SAN JUAN – Puerto Rico’s deep and prolonged recession has led to a severe debt crisis. And the combination of economic contraction and massive liabilities is having dire consequences for the island.
Everywhere in the United States commonwealth, private-sector jobs are being lost. Total employment in Puerto Rico has fallen from 1.25 million in the last quarter of the 2007 fiscal year workers to less than a million almost a decade later. Without employment, large numbers of Puerto Ricans (who are US citizens) have emigrated. But, despite this flight, the unemployment rate is now 12.4%. Without job prospects, the labor participation rate has plummeted to 40%, two-thirds of the level on the US mainland. About 60% of Puerto Rico’s children live in poverty.
The commonwealth’s debt position is clearly unsustainable, and its economy will be able to recover only if it gets a fresh start. But, unlike US municipalities, Puerto Rico is not protected by the US bankruptcy code. It is well known that decentralized bargaining processes for debt restructuring often lead to disastrous outcomes, with the relief obtained being insufficient to restore debt sustainability.

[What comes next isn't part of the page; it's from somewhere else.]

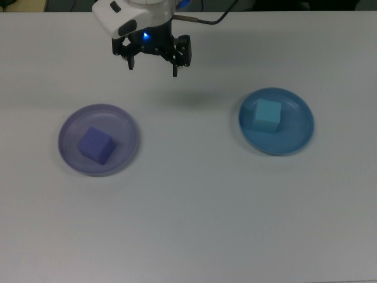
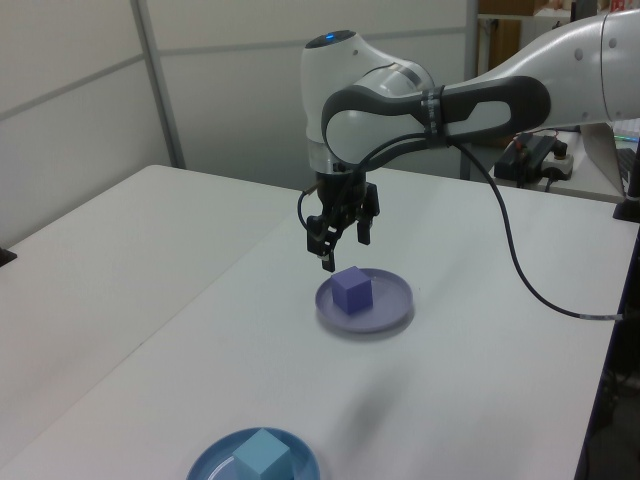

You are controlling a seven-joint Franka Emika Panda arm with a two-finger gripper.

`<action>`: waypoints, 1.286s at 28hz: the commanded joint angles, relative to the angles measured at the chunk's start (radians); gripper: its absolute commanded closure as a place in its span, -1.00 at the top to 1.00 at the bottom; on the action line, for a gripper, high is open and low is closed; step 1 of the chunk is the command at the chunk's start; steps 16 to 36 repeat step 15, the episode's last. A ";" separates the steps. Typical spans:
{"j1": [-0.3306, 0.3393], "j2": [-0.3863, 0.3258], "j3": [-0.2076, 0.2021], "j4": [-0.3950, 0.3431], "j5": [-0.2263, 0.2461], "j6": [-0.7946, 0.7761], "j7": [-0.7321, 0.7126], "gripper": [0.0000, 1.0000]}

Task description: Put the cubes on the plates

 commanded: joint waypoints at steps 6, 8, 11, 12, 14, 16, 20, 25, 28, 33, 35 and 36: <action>-0.036 0.009 -0.006 0.008 0.023 0.002 -0.023 1.00; -0.036 0.009 -0.004 0.008 0.023 0.000 -0.022 1.00; -0.033 0.006 0.004 0.009 0.024 -0.001 -0.022 1.00; -0.030 0.006 0.005 0.009 0.024 -0.003 -0.020 1.00; -0.027 0.003 0.005 0.011 0.024 -0.004 -0.014 1.00; -0.026 0.000 0.007 0.011 0.024 -0.004 -0.012 1.00; -0.026 0.000 0.007 0.011 0.024 -0.004 -0.012 1.00; -0.026 0.000 0.007 0.011 0.024 -0.004 -0.012 1.00; -0.026 0.000 0.007 0.011 0.024 -0.004 -0.012 1.00; -0.026 0.000 0.007 0.011 0.024 -0.004 -0.012 1.00; -0.026 0.000 0.007 0.011 0.024 -0.004 -0.012 1.00; -0.026 0.000 0.007 0.011 0.024 -0.004 -0.012 1.00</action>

Aware of this reality, Puerto Rico enacted its own bankruptcy law, but the US Supreme Court struck it down, because the island is de facto an American colony, and the federal bankruptcy code permits only the US Congress to enact bankruptcy legislation over its territory. Eventually, Congress took action and enacted PROMESA, a law ostensibly designed to facilitate debt restructuring and economic recovery. Reflecting the standard colonialist view that a colony cannot be trusted to make independent decisions, a bipartisan Financial Oversight and Management Board was created to make fiscal decisions for Puerto Rico.